Essay | Look Up in the Sky! It’s a Bird! It’s a Plane! No . . . It’s a Mosquito!”

‘MOSQUITO VALLEY’, MINN. — Maybe we all got a little too smug, cocky even. Maybe that’s why this terrible thing is happening to us.
(No, I’m not talking about the Minnesota Vikings. That’s a debacle for another day.)
I’m talking mosquitos.
Lots of mosquitos. Millions (billions?) of the pesky, little flying-biting creatures have descended on local Root River towns in the last couple of weeks. People who’ve lived here their whole lives say they’ve never seen anything like it. Damn irritating, for sure. Even life-altering. A walk to the mailbox? A stroll in a local park? A barbecue on the deck?
Forget it, unless you’re ready to go into an arm-swinging, hand-slapping battle. A losing battle.

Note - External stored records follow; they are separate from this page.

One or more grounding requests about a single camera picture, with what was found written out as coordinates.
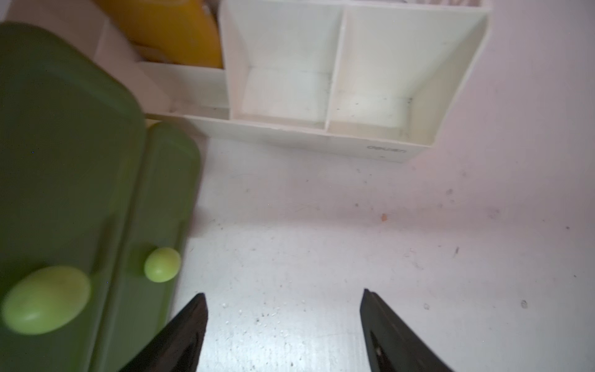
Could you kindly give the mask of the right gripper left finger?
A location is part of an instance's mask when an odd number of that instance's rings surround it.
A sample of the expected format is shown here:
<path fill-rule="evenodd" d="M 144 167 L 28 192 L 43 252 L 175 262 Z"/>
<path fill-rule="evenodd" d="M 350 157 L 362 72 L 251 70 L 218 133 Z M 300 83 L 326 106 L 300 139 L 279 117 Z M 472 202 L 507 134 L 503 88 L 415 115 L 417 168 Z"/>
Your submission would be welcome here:
<path fill-rule="evenodd" d="M 208 318 L 205 294 L 199 293 L 122 370 L 195 372 Z"/>

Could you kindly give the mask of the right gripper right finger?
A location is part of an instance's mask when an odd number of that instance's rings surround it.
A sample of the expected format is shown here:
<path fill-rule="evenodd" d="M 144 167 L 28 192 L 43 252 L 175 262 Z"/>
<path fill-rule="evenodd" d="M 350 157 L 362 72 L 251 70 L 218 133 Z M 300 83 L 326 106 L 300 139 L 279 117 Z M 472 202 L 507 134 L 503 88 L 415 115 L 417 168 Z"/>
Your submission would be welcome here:
<path fill-rule="evenodd" d="M 377 293 L 364 290 L 359 313 L 370 370 L 452 372 Z"/>

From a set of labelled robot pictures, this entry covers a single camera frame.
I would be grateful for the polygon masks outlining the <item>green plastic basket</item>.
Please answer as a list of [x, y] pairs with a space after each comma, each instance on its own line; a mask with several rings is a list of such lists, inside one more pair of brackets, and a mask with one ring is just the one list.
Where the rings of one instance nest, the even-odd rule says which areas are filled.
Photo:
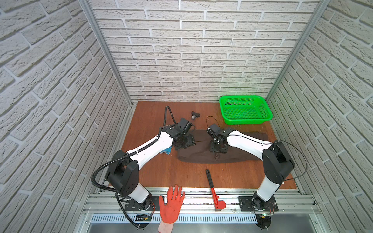
[[227, 125], [262, 124], [273, 118], [265, 99], [257, 95], [222, 96], [219, 104]]

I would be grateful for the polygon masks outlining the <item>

“If you think you’re too small to make a difference, try spending the night in a closed room with a mosquito.” African Proverb (University of Minnesota Center for Infectious Disease Research and Policy photo)
I walked out to our Lanesboro backyard yesterday for a routine, dog owner’s chore. I scampered back into the house less than ten minutes later. “What is hell like?” people wonder. Using a pooper scooper with a halo of buzzing mosquitos circling your head has to be in that discussion.
Why so many mosquitos lately? I’ve heard a number of theories. “Something changed in the water coming over the dam,” one guy told me, not explaining what that “something” might be.
“Barn swallows eat mosquitos, but they all headed south for the winter last week” was another.
A third? “No more bats around here mean more mosquitos.” Welcome back, bats.
I don’t normally pay attention to “nature” stuff, but even I notice more deer than normal walking around local yards. Why? Yup, mosquitos.
“The deer can’t stand being in the woods getting all bitten up,” a friend who does car collision repair told me. “The deer are running wild. Our business is picking up. Be careful driving.”
On the personal level, I don’t like getting bitten up, either. Or wiping little blood splatters off my arms, neck and legs. The worst? When they dive bomb into my ears. “Why do they DO that?” I ask my wife, eager for sympathy.
“Your big ears stick out from the side of your head too far,” she explains. Unsympathetically.

Minnesota State Fair kids’ colorful artwork is abuzz with our unofficial state bird. (Photo courtesy of Metropolitan Mosquito Control District)
Living in bluff country has made us cocky about mosquitos. In the book I wrote (“Lanesboro, Minnesota,” shameless plug), I said we don’t have mosquitos here, not like those “vacation spots” on Minnesota’s north shore.
It would be too much trouble to find that smug little comment on page 19 of every book and cross it out. I hereby give people permission to ignore it.
So, what to do? Wait it all out, I suppose.
I’ve lived in this state for 50+ years, and I have NEVER been eager for the first frost (and the dreaded “S” word that inevitably follows). This year is different. I do worry, though. What if even that doesn’t help?
Back to the hell-thing. Can you imagine shoveling snow while fighting off mosquitos? It makes me shudder.
It also makes me think of Moses and all those plagues back in Egypt. I guess all this could be worse. Let me know if you start seeing lots of little frogs showing up.
Wish me luck. Our dog just pooped in the backyard again.